Member Viewing History - First solution
RowKey: customerID Column: each column is the viewing history
- On write: create a new column for each view history
- On read: read entire row or slice(range query)
Problems:
- read does not scale with the growth of user viewing history
Improvements:
- use EVCache to cache the result
- customerID as the key
- compressed viewing history as the value
Second solution
Above improvements still have problems when user data is huge, either the Cassandra row data is huge or the large data could not fit into a single EVCache entry.
So the idea of LiveVH and CompressedVH is raised.
- Live or Recent Viewing History (LiveVH): Small number of recent viewing records with frequent updates. The data is stored in uncompressed form as in the simple design detailed above.
- Compressed or Archival Viewing History (CompressedVH): Large number of older viewing records with rare updates. The data is compressed to reduce storage footprint. Compressed viewing history is stored in a single column per row key.
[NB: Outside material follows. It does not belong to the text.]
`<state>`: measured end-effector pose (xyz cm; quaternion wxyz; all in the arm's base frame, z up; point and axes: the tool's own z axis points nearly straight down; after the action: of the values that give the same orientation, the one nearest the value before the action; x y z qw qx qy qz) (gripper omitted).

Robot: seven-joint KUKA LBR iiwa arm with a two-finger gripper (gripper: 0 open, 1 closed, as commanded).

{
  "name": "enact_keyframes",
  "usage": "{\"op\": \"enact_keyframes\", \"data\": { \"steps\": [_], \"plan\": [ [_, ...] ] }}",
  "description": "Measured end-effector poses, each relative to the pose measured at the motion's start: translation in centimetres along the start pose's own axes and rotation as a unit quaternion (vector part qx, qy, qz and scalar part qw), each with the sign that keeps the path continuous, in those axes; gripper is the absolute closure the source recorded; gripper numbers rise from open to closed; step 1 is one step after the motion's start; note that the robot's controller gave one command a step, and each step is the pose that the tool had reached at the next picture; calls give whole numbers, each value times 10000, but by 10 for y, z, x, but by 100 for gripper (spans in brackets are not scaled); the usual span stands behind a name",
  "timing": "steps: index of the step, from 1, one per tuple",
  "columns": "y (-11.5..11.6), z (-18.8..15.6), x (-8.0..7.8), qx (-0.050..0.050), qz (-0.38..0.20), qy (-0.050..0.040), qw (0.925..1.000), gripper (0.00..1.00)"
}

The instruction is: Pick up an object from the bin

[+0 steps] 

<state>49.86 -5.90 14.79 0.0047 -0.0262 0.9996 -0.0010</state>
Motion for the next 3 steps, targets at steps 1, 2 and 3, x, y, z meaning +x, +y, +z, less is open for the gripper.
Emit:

- On write: New view history is written to LiveVH
- On read:
- Recent Viewing History: For most cases this results in reading from LiveVH only, which limits the data size resulting in much lower latencies.
- Full Viewing History: Implemented as parallel reads of LiveVH and CompressedVH. Due to data compression and CompressedVH having fewer columns, less data is read thereby significantly speeding up reads.
- On LiveVH rollup: When the LiveVH hits the limit, the older viewing history is rolling up into the compressedVH. New row(rowID: customerID) will be created if there was no such row exists, or viewing history will be merged into existing compressedVH row.
Problems:
- With the growth of the data, the compressedVH could has a very large row size
Improvements:
- Break the compressedVH into chunks and store them in different row, so that it could be processed in parallel
- rowID: CustomerId$Version$ChunkNumber
- On write: rolled up compressed data is split into multiple chunks based on a configurable chunk size. All chunks are written in parallel to different rows with row key:CustomerId$Version$ChunkNumber. Metadata is written to its own row with row key:CustomerId after successful write of the chunked data. This bounds the write latency to two writes for rollups of very large viewing data. In this case the metadata row has an empty data column to enable fast read of metadata.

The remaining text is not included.